→ **WORK TO COMPLETE**: Give again, exactly as written, each line of the material below starting at the line that contains "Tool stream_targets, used" and ending at the line that contains "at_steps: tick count". Both ends count, and no other line does.

*** Block opens ***

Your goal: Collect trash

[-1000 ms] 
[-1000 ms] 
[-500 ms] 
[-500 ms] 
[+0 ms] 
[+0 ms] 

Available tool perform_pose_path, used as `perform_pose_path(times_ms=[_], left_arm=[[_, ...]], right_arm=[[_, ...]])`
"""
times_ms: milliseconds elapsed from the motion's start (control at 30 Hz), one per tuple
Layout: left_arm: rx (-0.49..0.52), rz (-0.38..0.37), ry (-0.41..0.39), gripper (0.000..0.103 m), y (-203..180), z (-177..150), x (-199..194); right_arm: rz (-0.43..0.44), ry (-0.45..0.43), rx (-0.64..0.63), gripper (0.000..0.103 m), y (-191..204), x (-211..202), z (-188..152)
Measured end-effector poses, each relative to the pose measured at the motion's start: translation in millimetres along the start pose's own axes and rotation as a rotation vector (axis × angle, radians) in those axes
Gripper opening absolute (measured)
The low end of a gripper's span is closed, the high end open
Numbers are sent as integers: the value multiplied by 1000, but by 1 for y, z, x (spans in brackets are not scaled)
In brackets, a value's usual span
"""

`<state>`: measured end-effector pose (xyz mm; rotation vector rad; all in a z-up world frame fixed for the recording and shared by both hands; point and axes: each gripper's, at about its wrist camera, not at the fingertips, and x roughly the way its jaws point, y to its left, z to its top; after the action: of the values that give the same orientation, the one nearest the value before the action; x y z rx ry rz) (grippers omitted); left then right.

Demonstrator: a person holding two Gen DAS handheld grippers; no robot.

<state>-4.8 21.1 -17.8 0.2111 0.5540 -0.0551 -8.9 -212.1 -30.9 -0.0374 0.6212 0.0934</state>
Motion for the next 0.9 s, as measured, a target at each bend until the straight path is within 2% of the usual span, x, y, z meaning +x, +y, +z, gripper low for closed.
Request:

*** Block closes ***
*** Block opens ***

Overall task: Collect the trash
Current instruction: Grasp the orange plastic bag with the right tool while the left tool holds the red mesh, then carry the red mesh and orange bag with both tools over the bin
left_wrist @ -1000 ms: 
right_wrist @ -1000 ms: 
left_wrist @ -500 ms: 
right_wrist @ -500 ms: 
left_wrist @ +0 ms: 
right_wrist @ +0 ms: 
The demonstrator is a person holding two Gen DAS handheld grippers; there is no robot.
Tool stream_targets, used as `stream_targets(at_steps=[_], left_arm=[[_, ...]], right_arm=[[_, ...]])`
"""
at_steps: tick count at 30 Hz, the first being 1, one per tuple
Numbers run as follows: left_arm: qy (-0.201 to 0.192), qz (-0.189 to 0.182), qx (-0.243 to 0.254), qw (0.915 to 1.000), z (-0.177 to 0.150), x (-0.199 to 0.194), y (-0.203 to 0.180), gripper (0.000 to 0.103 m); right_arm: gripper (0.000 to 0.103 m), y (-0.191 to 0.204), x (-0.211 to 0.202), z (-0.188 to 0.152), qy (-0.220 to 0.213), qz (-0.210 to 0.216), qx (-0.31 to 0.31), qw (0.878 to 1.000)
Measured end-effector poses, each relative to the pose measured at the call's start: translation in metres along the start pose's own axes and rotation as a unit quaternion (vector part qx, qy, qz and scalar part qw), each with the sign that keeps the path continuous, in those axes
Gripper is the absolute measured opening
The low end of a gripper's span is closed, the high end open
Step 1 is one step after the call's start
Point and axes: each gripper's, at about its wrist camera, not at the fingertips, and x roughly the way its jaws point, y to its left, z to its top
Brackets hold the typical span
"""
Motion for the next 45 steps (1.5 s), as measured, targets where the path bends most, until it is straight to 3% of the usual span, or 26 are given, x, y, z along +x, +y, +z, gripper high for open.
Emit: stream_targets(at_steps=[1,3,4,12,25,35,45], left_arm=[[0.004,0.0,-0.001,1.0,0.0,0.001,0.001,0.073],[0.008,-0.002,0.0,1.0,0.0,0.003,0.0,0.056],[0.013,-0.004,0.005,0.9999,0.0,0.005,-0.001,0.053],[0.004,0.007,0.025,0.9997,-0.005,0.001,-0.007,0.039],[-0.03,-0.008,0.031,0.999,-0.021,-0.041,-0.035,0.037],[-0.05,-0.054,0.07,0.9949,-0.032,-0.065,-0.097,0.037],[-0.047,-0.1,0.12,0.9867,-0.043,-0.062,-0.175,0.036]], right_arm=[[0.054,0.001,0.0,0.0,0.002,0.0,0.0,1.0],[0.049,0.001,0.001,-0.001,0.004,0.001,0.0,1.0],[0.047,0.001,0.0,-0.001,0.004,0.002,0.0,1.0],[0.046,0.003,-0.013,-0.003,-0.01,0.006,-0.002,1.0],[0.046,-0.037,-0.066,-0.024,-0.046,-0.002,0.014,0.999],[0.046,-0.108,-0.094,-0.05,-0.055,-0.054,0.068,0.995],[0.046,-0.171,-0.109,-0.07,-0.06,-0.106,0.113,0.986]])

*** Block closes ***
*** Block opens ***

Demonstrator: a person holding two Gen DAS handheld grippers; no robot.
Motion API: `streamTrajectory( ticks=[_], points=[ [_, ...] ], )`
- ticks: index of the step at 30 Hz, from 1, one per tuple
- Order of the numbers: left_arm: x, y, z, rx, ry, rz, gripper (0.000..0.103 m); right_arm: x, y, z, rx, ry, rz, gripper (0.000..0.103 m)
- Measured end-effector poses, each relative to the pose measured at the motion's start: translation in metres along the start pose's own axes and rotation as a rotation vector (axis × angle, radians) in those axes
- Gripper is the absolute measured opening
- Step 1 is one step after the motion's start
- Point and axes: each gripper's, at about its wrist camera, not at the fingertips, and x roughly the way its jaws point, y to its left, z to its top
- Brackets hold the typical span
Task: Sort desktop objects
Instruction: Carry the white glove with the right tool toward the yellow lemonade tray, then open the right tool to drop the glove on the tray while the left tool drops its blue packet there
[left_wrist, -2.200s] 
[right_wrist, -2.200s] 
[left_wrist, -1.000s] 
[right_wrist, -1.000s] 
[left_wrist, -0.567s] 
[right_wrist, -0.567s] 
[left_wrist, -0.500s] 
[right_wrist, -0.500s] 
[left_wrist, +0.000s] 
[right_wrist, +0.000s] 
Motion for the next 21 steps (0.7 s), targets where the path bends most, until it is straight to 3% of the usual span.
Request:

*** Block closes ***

→ **WRITTEN RESPONSE**:
Tool stream_targets, used as `stream_targets(at_steps=[_], left_arm=[[_, ...]], right_arm=[[_, ...]])`
"""
at_steps: tick count at 30 Hz, the first being 1, one per tuple

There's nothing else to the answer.